With regard to the delay in visiting Kenya, the President revealed that he had been careful not to appear to play favourites too soon in his leadership. Whereas these may seem like ordinary, logical, and plausible reasons or even excuses, they represent a critical reality of leadership that many of us often miss — the burden of leadership. Leadership imposes on an individual certain demands that have the effect of drawing them from the ordinary pathways of life to the rigours of distinctive living.
Thus, when a person takes up a position of leadership, whether as the class monitor in a nursery school, or as President of the United States, there are certain expectations immediately thrust upon them. The class monitor is instantaneously transformed from an ordinary pupil to the embodiment of what a perfect pupil should be.
Her performance in class is no longer personal, but an inadvertent representation of the academic prowess of class monitors. Should this poor kid need to cry, she must be conscious that she will be judged by higher standards; because class monitors are not supposed to cry. It’s the burden of leadership.
The fact is that the higher up the leadership ladder, the greater the leadership burden. Hence, if you are the President of the USA, then whatever you say or do, can and may be used against you. President Obama could not, therefore, simply fly Air Force One to Kenya, his father’s homeland, for a grand homecoming soon after his election. Neither could he, during his recent visit, mobilise national security apparatus of the USA and of Kenya to facilitate his visit to his people at K’Ogelo. Though he would definitely have loved to, he was constrained by the burden of leadership.

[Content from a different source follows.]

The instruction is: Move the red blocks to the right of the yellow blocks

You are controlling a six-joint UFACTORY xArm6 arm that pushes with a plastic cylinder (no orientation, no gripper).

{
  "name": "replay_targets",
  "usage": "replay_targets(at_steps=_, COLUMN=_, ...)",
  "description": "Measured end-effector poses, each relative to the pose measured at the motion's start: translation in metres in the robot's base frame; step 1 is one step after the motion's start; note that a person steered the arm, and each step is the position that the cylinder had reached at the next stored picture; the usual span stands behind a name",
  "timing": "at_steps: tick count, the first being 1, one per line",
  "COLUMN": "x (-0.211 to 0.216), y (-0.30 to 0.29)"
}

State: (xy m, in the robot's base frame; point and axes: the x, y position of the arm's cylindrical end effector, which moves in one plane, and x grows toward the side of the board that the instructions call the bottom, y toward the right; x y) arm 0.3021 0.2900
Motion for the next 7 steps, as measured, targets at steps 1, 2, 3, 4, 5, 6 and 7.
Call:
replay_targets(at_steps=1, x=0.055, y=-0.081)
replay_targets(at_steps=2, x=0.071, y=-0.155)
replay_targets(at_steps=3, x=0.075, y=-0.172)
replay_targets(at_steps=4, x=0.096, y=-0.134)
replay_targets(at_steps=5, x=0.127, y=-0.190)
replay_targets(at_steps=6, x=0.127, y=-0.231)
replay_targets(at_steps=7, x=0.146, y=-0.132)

It is amazing that, whereas President Obama was acutely conscious that he could not use state resources to visit his relatives in Kenya, let alone at K’Ogelo, many leaders have absolutely no qualms mobilising state or organisational resources for personal use.
Whereas President Obama was careful not to appear to play favouritism with his nation of origin, many of our leaders have no difficulty populating government ministries, departments, companies, or churches with their relatives or members of their ethnic community. It was similarly interesting to note just how many whites were on Obama’s team — including his personal security detail. Considering the level of hatred he has suffered as an African American leader, one would have expected him to find safety in surrounding himself with “my people.” But no. He chose instead to bear the burden of leadership.

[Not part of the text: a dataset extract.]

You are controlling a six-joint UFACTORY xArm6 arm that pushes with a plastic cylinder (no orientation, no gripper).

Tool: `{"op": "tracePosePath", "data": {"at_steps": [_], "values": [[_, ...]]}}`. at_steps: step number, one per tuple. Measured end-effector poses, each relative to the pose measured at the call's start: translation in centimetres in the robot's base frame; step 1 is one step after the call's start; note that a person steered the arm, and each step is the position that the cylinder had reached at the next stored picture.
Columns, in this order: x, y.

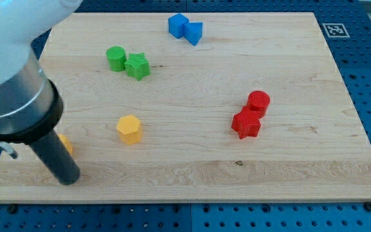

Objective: Move the yellow heart to the center left of the board

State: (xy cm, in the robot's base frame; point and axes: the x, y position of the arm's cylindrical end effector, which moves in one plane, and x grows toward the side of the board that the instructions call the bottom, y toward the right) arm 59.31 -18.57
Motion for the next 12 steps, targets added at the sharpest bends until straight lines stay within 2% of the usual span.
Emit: {"op": "tracePosePath", "data": {"at_steps": [2, 4, 5, 8, 9, 11, 12], "values": [[-2.7, -4.1], [-9.8, -4.4], [-11.2, -4.6], [-9.7, -9.3], [-7.2, -9.6], [-1.6, -8.3], [-1.2, -6.5]]}}
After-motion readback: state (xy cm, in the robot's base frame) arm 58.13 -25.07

As I look at leaders in our nation — whether political, public, corporate, or religious — it is apparent that many have not captured the gravity of this burden of leadership. Our thoughts, words, and deeds, often do not seem to reflect the consciousness that we are no longer ordinary persons.
A leader’s thoughts must be pure. There are thoughts that I simply must refuse to entertain. Even if people plant ideas in my mind, yet because I am a leader, I will refuse to ponder over any wrong or evil thoughts.

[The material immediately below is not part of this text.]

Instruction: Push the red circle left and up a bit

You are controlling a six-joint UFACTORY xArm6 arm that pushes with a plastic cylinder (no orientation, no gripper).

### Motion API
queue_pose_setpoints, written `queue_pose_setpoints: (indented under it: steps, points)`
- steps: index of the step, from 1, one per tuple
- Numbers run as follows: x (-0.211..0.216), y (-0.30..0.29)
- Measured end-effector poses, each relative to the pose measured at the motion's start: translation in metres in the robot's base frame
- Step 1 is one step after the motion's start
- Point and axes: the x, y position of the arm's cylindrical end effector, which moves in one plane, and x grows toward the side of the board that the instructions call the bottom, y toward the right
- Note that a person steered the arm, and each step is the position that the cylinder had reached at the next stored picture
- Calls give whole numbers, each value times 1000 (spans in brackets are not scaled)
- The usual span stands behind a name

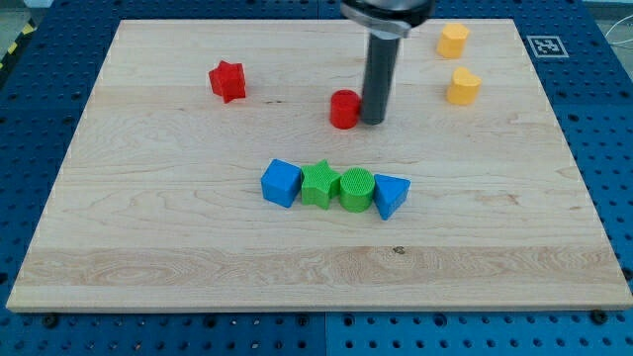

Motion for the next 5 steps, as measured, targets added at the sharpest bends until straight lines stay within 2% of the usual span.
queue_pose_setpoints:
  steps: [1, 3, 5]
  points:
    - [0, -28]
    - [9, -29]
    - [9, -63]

The leader’s words must be guarded. Every so often I may feel justified in telling somebody or some people off with some choice words, but because I am a leader, I will weigh my words. Similarly, a leader’s actions must be circumspect.
Because I am a leader, there are things I simply will not do; places I will not go; and kinds of people with whom I will not associate. Not because I am not able to; not even because I would not like to; but simply because the burden of leadership weighs heavily on my shoulders. My actions are thus restrained.
This is why when we see leaders exchange abusive words in public, it communicates that that person or those people have not appreciated the task and responsibility upon them as leaders. When leaders fight with chairs and spray one another with water in public, they do not realise how deeply they undermine the honour that comes with leadership.
When a leader sends tweets and posts Facebook messages that incite ethnic animosity, it says such a person has lost or has never been seized of the dignity that comes with leadership. For as Mike Maccann puts it: Before we can earn the “luxuries” of leadership, we must first be willing to suffer the burden of its hardships. Good leadership calls for wisdom and sacrifice.